Australian citizens were included in the 2024 expansion that permitted up to 60 days. The May 2026 Cabinet decision reverts Australia to the prior 30-day visa-free status once the new rules are officially published and enforced. Thailand remains one of Australia’s most popular international destinations, and the change is expected to have minimal effect on the typical Australian two-to-three-week Thailand holiday.
Canadian citizens are treated identically to the broader 54-country tier — reverting from 60 to 30 days, with the same 30-day extension option remaining available.
If your trip is 30 days or less: This entire story is functionally irrelevant to you, regardless of when the Royal Gazette publication happens or what the rules say on your specific travel date. Book and travel as normal.
If your trip is between 30 and 60 days: You are in the genuinely affected category. Your safest approach is to plan around the assumption that you will receive 30 days on arrival, not 60 — and treat any additional time as a bonus only if you happen to enter before the new rules take effect. If you need confirmed longer-stay access, consider applying for a 60-day Tourist Visa (TR) in advance at a Thai consulate, rather than relying on the current uncertain window.
If you are planning a stay beyond 60 days — digital nomads, retirees, remote workers: This is where the real planning urgency sits. Options worth investigating now include the Destination Thailand Visa (DTV) — a five-year, multiple-entry visa designed for remote workers and qualifying “soft power” activities, allowing stays of up to 180 days per entry — or the standard Non-Immigrant visa categories appropriate to your specific purpose (work, investment, retirement). Apply before the Royal Gazette publication if possible, since processing times and demand may both increase once the new rules formally take effect and create a rush of applications from people who previously relied on informal long-stay tourism.
If you are already in Thailand on a 60-day stamp right now: Nothing changes for you. Your stay remains valid through the date stamped in your passport regardless of when the Royal Gazette publication happens — the new rule explicitly does not apply retroactively.
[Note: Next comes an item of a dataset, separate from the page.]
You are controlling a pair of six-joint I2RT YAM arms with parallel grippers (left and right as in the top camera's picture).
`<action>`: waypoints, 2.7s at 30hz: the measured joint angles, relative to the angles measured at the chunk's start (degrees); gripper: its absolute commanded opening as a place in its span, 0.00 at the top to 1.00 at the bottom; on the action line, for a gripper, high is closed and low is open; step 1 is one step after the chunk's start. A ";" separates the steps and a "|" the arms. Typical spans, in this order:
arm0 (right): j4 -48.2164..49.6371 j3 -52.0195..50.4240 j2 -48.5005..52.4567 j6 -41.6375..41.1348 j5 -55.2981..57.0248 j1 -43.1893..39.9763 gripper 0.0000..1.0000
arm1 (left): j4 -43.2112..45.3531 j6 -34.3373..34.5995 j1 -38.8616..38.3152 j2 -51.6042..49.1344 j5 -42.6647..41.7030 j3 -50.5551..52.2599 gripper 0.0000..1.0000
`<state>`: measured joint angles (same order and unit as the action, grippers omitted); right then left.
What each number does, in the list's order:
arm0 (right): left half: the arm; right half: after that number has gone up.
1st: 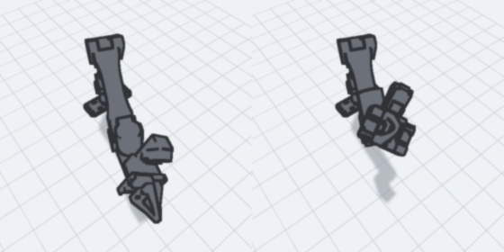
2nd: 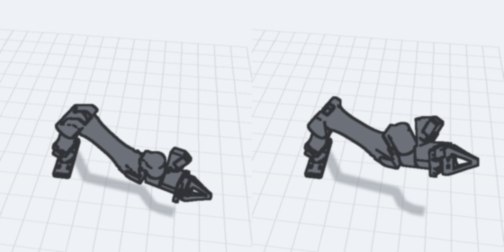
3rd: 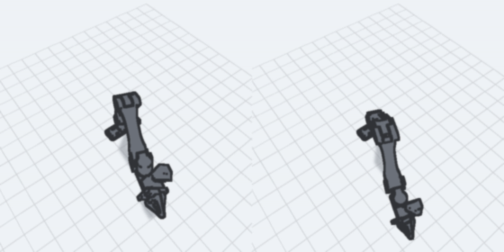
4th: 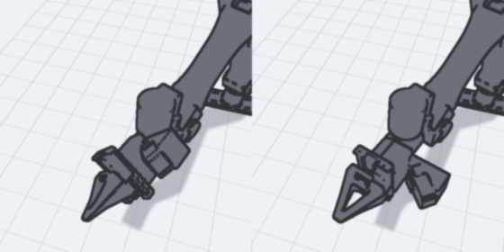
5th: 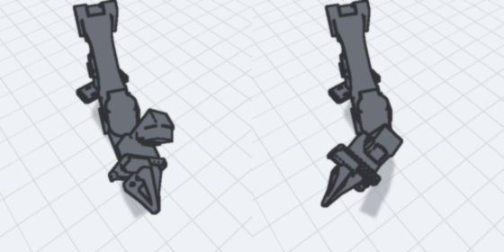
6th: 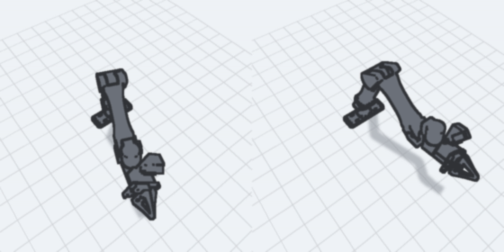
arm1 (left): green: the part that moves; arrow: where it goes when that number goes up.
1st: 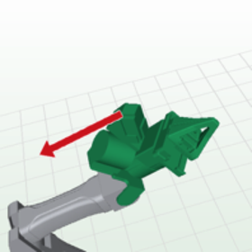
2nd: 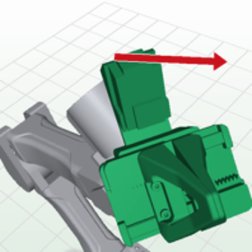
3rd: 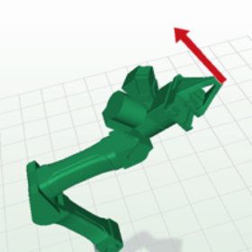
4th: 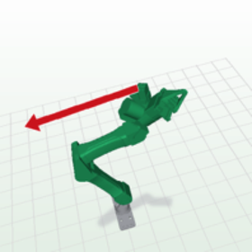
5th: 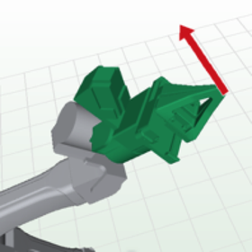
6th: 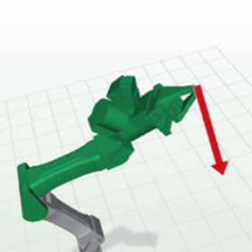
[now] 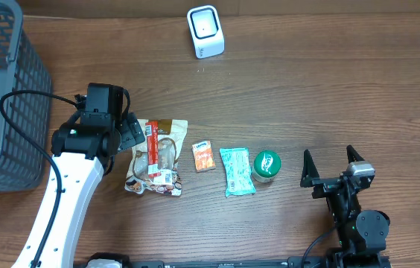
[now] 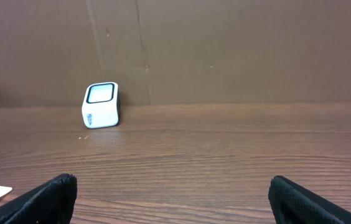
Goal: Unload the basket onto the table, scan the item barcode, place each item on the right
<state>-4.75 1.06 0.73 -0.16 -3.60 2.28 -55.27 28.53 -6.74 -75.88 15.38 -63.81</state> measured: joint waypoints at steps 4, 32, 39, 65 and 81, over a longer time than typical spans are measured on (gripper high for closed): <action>-0.02 0.00 0.00 -0.02 0.00 0.00 0.00 | 0.00 0.00 0.00 0.00 0.11 0.00 0.00; -0.02 0.00 0.00 -0.02 0.02 0.00 0.00 | 0.00 0.00 0.00 0.00 0.11 0.00 0.01; -0.04 0.00 0.00 -0.02 0.20 0.00 0.00 | 0.00 0.00 0.00 0.00 0.11 0.00 0.00; -18.75 24.55 4.09 -16.31 -1.53 0.00 0.00 | 0.00 0.00 0.00 0.00 0.22 0.00 0.00; -52.09 69.40 49.44 -19.32 -8.13 0.00 0.00 | -0.02 0.00 0.00 0.00 0.31 0.00 0.01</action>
<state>-56.84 70.46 50.17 -19.49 -11.73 2.28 -55.29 28.53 -6.74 -75.88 15.68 -63.81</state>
Check before you fly, not before you book: The single most practical piece of advice across every credible source covering this story is consistent: verify the current rule close to your actual departure date, not at the point of booking. Given that the publication could occur at any time with limited advance public notice, a rule check done today, June 30, may not reflect the rule in force when you actually travel in August, September, or later.
Where to check: The Thailand Ministry of Foreign Affairs (mfa.go.th) and the Tourism Authority of Thailand (tatnews.org) are the two most authoritative sources for confirmed Gazette publication updates. The Royal Thai Government Gazette itself (ratchakitcha.soc.go.th) is the definitive legal source once the notifications appear.
There is no scheduled or confirmed date for the Royal Gazette publication as of this writing. Once it occurs, the 15-day countdown to enforcement begins automatically — meaning travellers could see the new 30-day standard apply with as little as two weeks’ real-world notice from the moment publication happens.
We will update this article the moment the Royal Gazette publication is confirmed, along with the specific effective date that follows.